The same thing in one step. In your home directory:

$ rhc app create spdevel php-5.3 mysql-5.5 --from-code=

And you will also get And the spdevel / directory.

Option 2. We won’t be smart here, so the principle is clear.

$ rhc app create sp php-5.3 mysql-5.5 --from-code=
cd sp/
ls -al

Modestly so, the application itself is not there, it is there in ~ app-root / data / current (a subdirectory is added for convenience),

Actually, what is the convenience of this option:

.openshift /
├── action_hooks
│ ├── build
│ ├── deploy
│ ├── post_deploy
│ └── pre_build
├── config
│ ├── db_conf.patch
│ └── .htaccess

The scripts will be executed on the platform, the data can be placed in config, that is, when working with the same database, the sql script can be placed in config, WordPress 4 has the most necessary - plugins and themes are available, that is, such a scheme is more convenient in something.

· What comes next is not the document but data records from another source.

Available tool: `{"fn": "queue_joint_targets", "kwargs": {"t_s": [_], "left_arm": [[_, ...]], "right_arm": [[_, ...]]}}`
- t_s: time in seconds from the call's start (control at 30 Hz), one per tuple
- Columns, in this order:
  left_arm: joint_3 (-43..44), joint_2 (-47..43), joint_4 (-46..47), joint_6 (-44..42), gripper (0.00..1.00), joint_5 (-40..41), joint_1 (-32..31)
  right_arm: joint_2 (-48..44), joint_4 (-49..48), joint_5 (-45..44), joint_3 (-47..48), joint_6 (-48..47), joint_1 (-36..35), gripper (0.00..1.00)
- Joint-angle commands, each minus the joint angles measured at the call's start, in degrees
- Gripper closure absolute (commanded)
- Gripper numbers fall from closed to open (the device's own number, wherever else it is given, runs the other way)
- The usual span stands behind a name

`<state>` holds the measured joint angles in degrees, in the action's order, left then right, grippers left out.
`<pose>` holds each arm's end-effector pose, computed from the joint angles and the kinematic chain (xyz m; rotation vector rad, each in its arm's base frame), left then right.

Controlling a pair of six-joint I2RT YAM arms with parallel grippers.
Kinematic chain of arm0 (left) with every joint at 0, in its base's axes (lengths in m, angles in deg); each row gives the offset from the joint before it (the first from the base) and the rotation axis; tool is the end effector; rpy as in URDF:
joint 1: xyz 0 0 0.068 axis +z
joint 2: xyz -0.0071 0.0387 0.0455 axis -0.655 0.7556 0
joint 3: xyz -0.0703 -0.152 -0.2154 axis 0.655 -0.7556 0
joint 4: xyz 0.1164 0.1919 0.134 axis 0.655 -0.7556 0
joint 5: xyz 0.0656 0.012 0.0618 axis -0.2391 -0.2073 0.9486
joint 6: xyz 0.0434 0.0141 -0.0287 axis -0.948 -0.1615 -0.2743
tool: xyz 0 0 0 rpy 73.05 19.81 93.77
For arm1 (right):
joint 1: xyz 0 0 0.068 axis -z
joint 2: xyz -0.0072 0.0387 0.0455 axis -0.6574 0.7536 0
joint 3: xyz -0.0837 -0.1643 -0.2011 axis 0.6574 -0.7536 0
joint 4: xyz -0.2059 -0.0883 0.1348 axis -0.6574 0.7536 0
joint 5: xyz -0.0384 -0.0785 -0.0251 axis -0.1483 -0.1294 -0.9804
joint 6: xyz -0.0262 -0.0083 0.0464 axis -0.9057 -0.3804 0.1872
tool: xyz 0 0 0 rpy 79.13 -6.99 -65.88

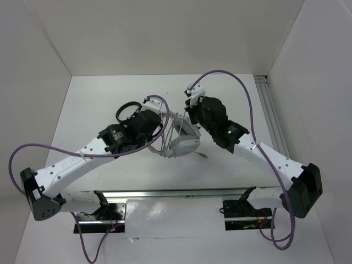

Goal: Wrap the headphones

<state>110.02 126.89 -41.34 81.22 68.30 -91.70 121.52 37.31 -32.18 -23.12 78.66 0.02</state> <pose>0.1821 -0.1883 0.3659 0.1999 2.0865 0.0113 0.2285 0.1876 0.3529 -0.5799 1.7038 0.1924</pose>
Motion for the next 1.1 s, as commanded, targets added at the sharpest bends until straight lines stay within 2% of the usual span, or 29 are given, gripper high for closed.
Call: {"fn": "queue_joint_targets", "kwargs": {"t_s": [0.0,0.13,0.27,0.33,0.37,0.47,0.57,0.7,0.8,0.9,1.07], "left_arm": [[-0.83,-4.29,-2.98,-8.29,1.0,-14.63,-5.46],[-0.3,-7.62,-3.59,-9.61,1.0,-20.16,-8.62],[1.8,-11.14,-4.2,-11.8,1.0,-26.14,-8.63],[3.29,-11.67,-4.21,-11.81,1.0,-26.15,-8.63],[3.82,-12.28,-4.99,-12.42,1.0,-26.94,-8.63],[6.37,-12.28,-5.61,-12.42,1.0,-26.15,-8.63],[9.71,-12.89,-5.61,-11.46,1.0,-24.13,-8.63],[14.28,-13.95,-4.82,-10.23,1.0,-24.66,-8.63],[18.5,-13.95,-4.82,-8.91,1.0,-22.56,-8.63],[21.66,-14.48,-5.35,-7.41,1.0,-19.93,-8.63],[24.91,-15.62,-4.29,-3.73,1.0,-11.58,-8.63]], "right_arm": [[2.8,-9.18,-0.05,4.99,2.41,5.92,0.9],[5.26,-9.79,7.41,6.75,3.81,9.96,0.96],[6.32,-10.5,21.1,6.75,4.96,12.16,0.99],[6.94,-11.02,25.68,6.75,4.96,12.16,0.99],[6.94,-11.03,30.84,6.75,4.96,12.16,0.99],[8.52,-11.03,34.14,6.75,4.96,12.16,0.99],[9.75,-15.05,36.86,3.69,6.44,11.64,0.99],[13.43,-22.62,47.73,1.57,12.67,10.51,0.9],[18.79,-25.52,49.7,3.59,15.32,7.95,0.85],[23.63,-31.83,50.31,4.2,18.74,5.23,0.74],[30.48,-41.33,51.46,2.71,24.37,4.52,0.72]]}}
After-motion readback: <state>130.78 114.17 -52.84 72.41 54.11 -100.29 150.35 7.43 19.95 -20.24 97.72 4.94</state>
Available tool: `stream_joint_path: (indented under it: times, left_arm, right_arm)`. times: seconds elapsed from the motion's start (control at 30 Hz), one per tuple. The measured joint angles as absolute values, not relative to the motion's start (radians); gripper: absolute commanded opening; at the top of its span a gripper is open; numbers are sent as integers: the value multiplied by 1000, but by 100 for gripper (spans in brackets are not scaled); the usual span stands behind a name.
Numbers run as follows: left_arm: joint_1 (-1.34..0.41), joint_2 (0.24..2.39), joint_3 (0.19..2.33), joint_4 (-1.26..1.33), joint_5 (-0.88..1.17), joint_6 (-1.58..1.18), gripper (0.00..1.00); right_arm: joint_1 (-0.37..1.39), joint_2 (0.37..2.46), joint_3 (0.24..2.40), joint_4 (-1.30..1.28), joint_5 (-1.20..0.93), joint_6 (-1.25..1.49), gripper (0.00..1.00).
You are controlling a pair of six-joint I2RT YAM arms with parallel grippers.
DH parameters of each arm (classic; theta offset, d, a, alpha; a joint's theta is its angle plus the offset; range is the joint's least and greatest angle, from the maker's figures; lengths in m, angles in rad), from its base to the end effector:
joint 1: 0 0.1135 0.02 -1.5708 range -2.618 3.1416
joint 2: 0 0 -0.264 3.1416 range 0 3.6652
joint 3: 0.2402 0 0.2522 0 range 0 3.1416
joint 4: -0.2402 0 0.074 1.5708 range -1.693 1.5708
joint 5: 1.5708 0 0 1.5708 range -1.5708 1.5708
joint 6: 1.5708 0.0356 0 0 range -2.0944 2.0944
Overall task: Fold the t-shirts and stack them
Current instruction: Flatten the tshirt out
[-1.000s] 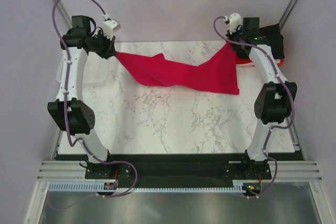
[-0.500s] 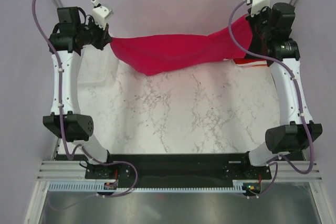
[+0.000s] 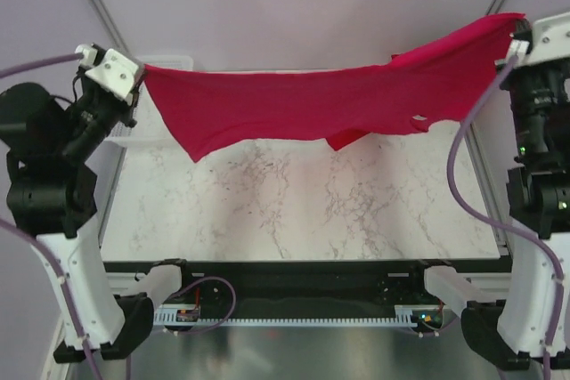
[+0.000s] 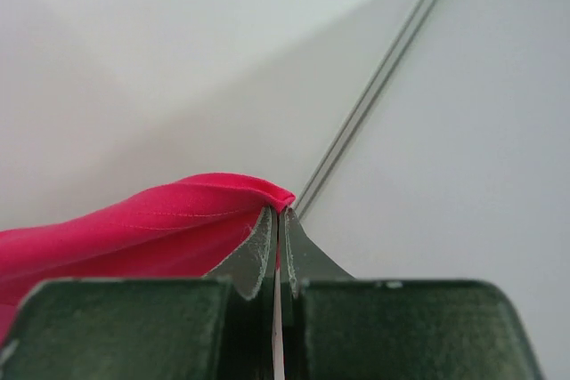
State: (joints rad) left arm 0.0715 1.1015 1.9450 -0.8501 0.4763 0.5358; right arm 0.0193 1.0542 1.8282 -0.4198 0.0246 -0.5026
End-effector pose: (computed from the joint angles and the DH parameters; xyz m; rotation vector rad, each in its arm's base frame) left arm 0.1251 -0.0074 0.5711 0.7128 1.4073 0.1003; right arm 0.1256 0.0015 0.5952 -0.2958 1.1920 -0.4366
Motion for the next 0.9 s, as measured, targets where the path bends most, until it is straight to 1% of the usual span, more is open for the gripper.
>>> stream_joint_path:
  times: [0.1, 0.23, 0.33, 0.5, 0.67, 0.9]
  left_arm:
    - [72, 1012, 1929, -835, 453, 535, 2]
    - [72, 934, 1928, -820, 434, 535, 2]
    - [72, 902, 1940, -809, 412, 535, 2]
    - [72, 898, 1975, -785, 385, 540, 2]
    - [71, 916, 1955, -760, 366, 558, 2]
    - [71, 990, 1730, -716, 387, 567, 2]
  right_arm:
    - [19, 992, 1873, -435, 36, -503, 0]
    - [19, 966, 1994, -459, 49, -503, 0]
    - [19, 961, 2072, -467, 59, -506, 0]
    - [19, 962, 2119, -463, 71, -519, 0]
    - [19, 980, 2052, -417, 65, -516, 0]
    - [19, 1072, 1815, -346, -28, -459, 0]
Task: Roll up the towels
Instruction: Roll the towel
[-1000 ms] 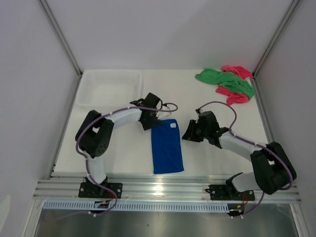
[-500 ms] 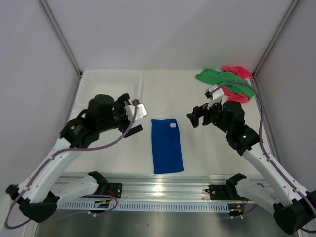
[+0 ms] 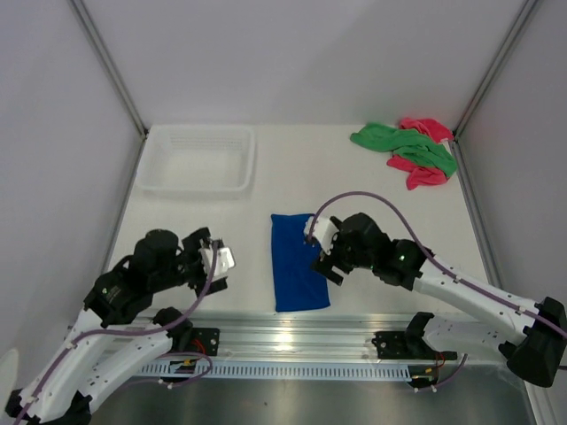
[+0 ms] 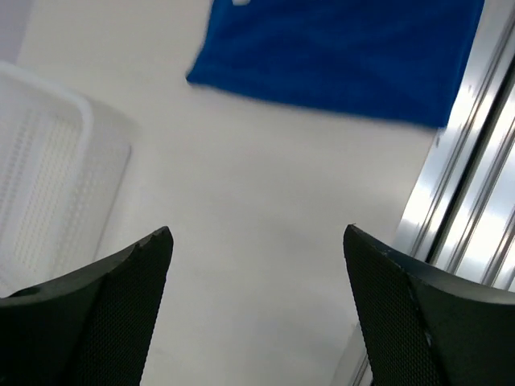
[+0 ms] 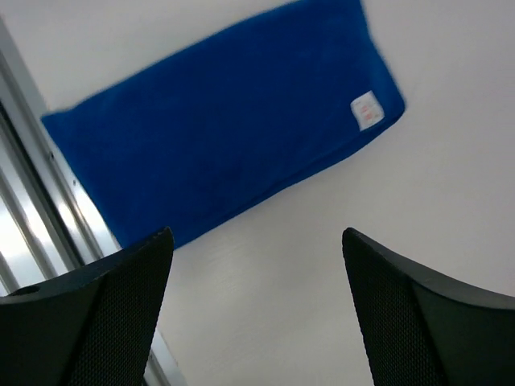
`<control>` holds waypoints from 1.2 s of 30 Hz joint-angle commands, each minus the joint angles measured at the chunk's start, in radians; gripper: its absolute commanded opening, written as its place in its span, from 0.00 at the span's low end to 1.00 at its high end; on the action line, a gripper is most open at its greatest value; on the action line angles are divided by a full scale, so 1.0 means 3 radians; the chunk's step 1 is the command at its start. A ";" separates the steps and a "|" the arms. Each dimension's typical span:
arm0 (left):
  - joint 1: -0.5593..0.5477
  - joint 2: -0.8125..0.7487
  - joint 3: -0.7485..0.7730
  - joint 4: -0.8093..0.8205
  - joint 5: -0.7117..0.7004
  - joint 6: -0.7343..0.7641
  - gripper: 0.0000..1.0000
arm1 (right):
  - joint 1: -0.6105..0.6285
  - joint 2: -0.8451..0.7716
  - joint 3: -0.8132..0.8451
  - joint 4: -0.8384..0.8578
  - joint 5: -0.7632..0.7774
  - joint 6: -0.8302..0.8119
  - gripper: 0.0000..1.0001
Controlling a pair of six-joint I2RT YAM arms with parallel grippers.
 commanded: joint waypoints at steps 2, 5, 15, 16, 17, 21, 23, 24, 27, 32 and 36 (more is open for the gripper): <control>0.0004 -0.0753 -0.0378 -0.0360 -0.0290 0.0961 0.91 | 0.0320 -0.0014 -0.0208 -0.0328 0.0419 -0.0227 0.88; -0.0068 -0.0766 -0.0450 -0.0310 -0.0192 0.0860 0.92 | 0.0540 -0.0081 -0.0413 -0.0425 0.0373 -0.0359 0.86; -0.0875 0.0016 -0.1415 0.1247 0.0329 0.1953 0.87 | 0.0765 0.0098 -0.0843 0.0110 0.0158 -0.0718 0.86; -0.0962 0.0245 -0.1472 0.1438 0.0457 0.2040 0.87 | 0.0775 0.0159 -0.0863 0.0187 0.0128 -0.0703 0.86; -0.1008 0.0500 -0.1589 0.1774 0.0493 0.2041 0.87 | 0.0785 0.0281 -0.0869 0.0304 0.0082 -0.0697 0.86; -0.1161 0.0916 -0.1891 0.2241 0.0627 0.1904 0.88 | 0.0847 0.0497 -0.0884 0.0377 0.0107 -0.0809 0.86; -0.1259 0.1014 -0.2039 0.2661 0.0621 0.1887 0.91 | 0.0847 0.0502 -0.0976 0.0458 0.0087 -0.0845 0.86; -0.1371 0.1029 -0.2151 0.2697 0.0632 0.1979 0.91 | 0.0847 0.0477 -0.1017 0.0504 0.0066 -0.0861 0.86; -0.1443 0.1177 -0.2127 0.2682 0.0621 0.1807 0.91 | 0.0852 0.0461 -0.1094 0.0617 0.0035 -0.0836 0.86; -0.1464 0.1463 -0.1974 0.2698 0.0580 0.1750 0.88 | 0.0867 0.0436 -0.1206 0.0867 0.0097 -0.0759 0.85; -0.1586 0.1714 -0.1754 0.2647 0.0463 0.1576 0.80 | 0.0873 0.0446 -0.1221 0.0898 0.0183 -0.0713 0.83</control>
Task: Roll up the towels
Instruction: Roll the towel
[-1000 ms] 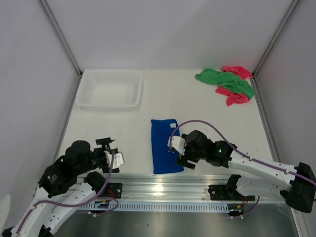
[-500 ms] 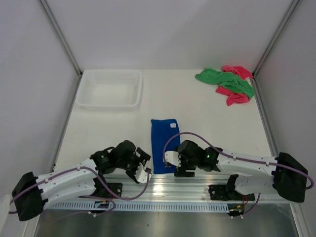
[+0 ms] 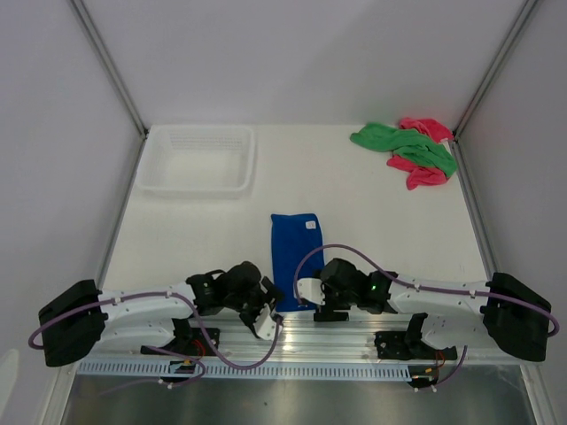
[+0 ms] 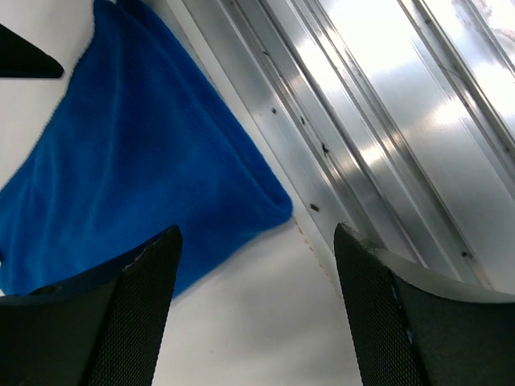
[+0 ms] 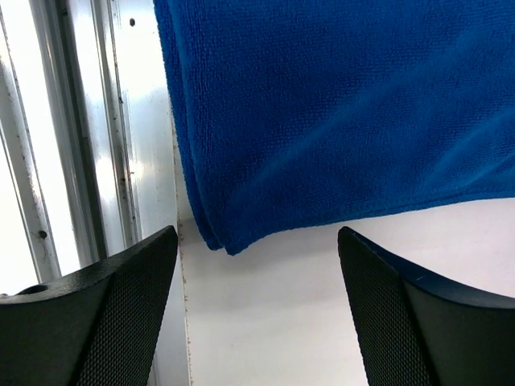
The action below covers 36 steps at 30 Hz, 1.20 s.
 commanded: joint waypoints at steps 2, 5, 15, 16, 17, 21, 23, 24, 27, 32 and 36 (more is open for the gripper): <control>-0.0105 0.0192 0.0254 0.0140 -0.0005 -0.0083 0.76 | 0.0026 -0.0065 -0.0050 0.0314 0.0088 0.0062 0.82; -0.0120 0.0254 0.0223 0.0176 -0.0046 0.0005 0.70 | 0.0051 -0.0060 -0.0056 0.0339 0.0114 0.0072 0.80; -0.0233 0.0463 0.0239 0.0314 -0.0021 0.0168 0.62 | 0.0056 -0.0045 -0.0050 0.0283 0.0114 0.0118 0.71; -0.0238 0.0484 0.0239 0.0334 -0.0021 0.0163 0.63 | 0.0061 -0.0065 -0.0056 0.0263 0.0205 0.0123 0.70; -0.0238 0.0515 0.0244 0.0375 -0.0026 0.0158 0.62 | 0.0061 -0.0070 -0.0045 0.0258 0.0211 0.0128 0.70; -0.0243 0.0540 0.0234 0.0391 -0.0077 0.0189 0.46 | 0.0062 -0.0091 -0.0066 0.0278 0.0175 0.0123 0.61; -0.0243 0.0546 0.0229 0.0411 -0.0087 0.0179 0.36 | 0.0061 -0.0050 -0.0056 0.0263 0.0160 0.0113 0.55; -0.0243 0.0546 0.0234 0.0441 -0.0117 0.0158 0.35 | 0.0067 -0.0035 -0.0051 0.0263 0.0160 0.0108 0.54; -0.0243 0.0540 0.0229 0.0457 -0.0123 0.0133 0.24 | 0.0061 0.0001 -0.0035 0.0247 0.0155 0.0118 0.48; -0.0238 0.0505 0.0254 0.0563 -0.0204 -0.0086 0.01 | 0.0061 -0.0075 -0.0010 0.0196 0.0027 0.0149 0.42; -0.0096 0.0418 0.0377 0.0508 -0.0256 -0.0388 0.01 | -0.0035 -0.0208 0.0062 0.0135 -0.0141 0.0210 0.32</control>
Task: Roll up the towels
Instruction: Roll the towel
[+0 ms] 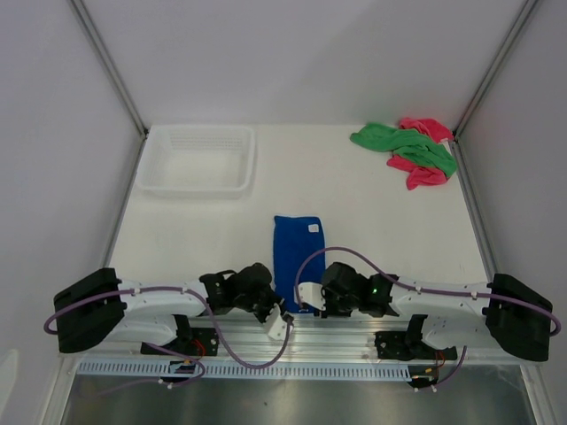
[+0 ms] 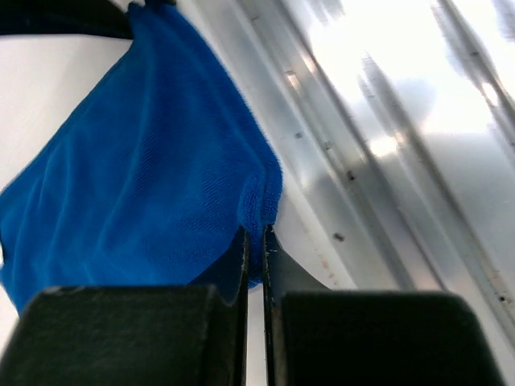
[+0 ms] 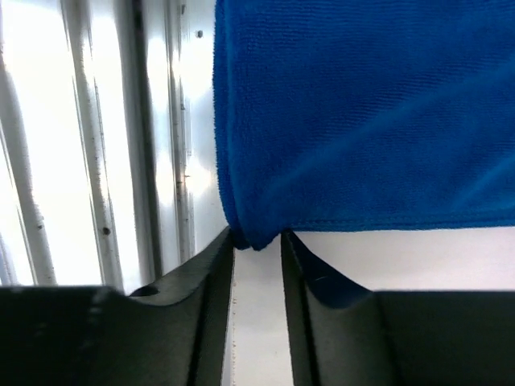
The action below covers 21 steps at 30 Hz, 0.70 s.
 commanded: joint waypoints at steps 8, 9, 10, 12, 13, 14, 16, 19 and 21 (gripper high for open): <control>0.0641 -0.0201 0.0526 -0.0411 0.0430 -0.0708 0.01 | -0.0647 -0.0038 0.0522 -0.0163 -0.0752 0.0107 0.26; 0.0687 -0.0181 0.0612 -0.0467 0.0477 -0.0723 0.01 | -0.0698 -0.0002 0.0558 -0.0188 -0.0829 0.0112 0.26; 0.0733 -0.0160 0.0643 -0.0518 0.0538 -0.0728 0.02 | -0.0795 0.0084 0.0599 -0.0229 -0.1002 0.0117 0.25; 0.0871 -0.0109 0.0766 -0.0713 0.0701 -0.0723 0.04 | -0.0903 0.0172 0.0717 -0.0331 -0.1161 0.0137 0.24; 0.0917 -0.0089 0.0817 -0.0774 0.0758 -0.0738 0.04 | -0.1010 0.0248 0.0753 -0.0357 -0.1309 0.0147 0.24; 0.0999 -0.0053 0.0904 -0.0896 0.0854 -0.0744 0.05 | -0.1066 0.0279 0.0789 -0.0388 -0.1391 0.0178 0.24; 0.1071 -0.0007 0.0955 -0.0979 0.0896 -0.0815 0.06 | -0.1174 0.0341 0.0865 -0.0383 -0.1545 0.0209 0.24; 0.1193 0.0095 0.1068 -0.1142 0.0932 -0.0968 0.07 | -0.1348 0.0479 0.0932 -0.0388 -0.1714 0.0250 0.22; 0.1296 0.0162 0.1139 -0.1265 0.0973 -0.1045 0.07 | -0.1475 0.0601 0.0953 -0.0383 -0.1806 0.0290 0.20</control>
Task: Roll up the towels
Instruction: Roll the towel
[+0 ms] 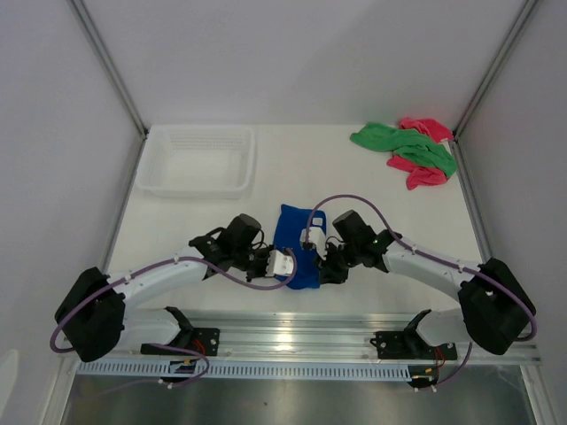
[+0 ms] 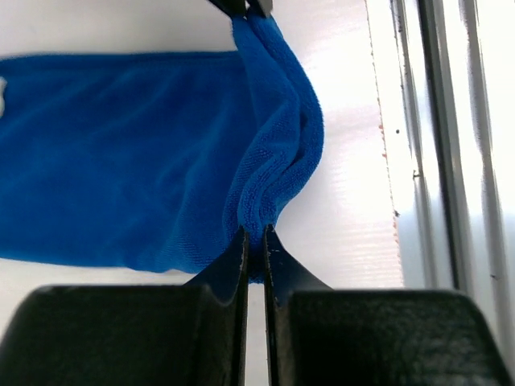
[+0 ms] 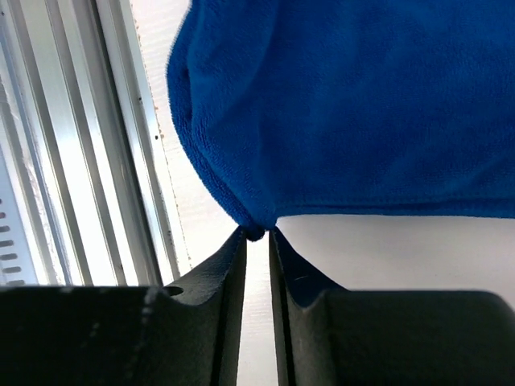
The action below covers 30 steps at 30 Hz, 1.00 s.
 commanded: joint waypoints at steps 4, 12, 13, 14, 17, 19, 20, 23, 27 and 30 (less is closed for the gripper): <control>0.0261 0.0314 0.0298 -0.0359 0.0337 -0.0499 0.08 | -0.0270 0.0314 0.0310 0.0014 -0.0503 0.0177 0.18; 0.0640 0.0540 0.0467 -0.0425 0.0598 -0.0674 0.08 | -0.0561 0.0759 0.0592 -0.0067 -0.0647 0.0274 0.15; 0.0640 0.0550 0.0467 -0.0431 0.0604 -0.0684 0.06 | -0.0566 0.0744 0.0598 -0.0078 -0.0541 0.0274 0.18; 0.0645 0.0590 0.0523 -0.0436 0.0599 -0.0704 0.06 | -0.0561 0.0708 0.0582 -0.0058 -0.0494 0.0259 0.25; 0.0686 0.0657 0.0625 -0.0482 0.0619 -0.0806 0.01 | -0.0521 0.0387 0.0358 0.0339 -0.0305 0.0324 0.55; 0.0737 0.0713 0.0677 -0.0528 0.0619 -0.0954 0.01 | -0.0455 0.0142 0.0102 0.0642 -0.0233 0.0432 0.71; 0.0752 0.0729 0.0753 -0.0533 0.0624 -0.1021 0.01 | -0.0419 0.0085 0.0046 0.0851 -0.0152 0.0493 0.76; 0.0788 0.0739 0.0850 -0.0569 0.0741 -0.1170 0.01 | -0.0296 -0.0028 -0.0006 0.0991 0.0063 0.0504 0.79; 0.0794 0.0800 0.0927 -0.0579 0.0578 -0.1318 0.01 | -0.0285 -0.0008 0.0076 0.0909 -0.0033 0.0269 0.81; 0.0773 0.0877 0.0983 -0.0594 0.0593 -0.1384 0.01 | -0.0280 0.0053 0.0041 0.0949 -0.0104 0.0202 0.89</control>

Actually in the contents of db_cong.patch and .htaccess above.


What is convenient PaaS (before IaaS) saves the developer from the work of the system administrator - no need to tinker with the configuration. Yes, with an industrial deployment, a sysadmin is a must. It’s one thing to read a written instruction, another thing is to understand how it works. Let everyone do their own thing.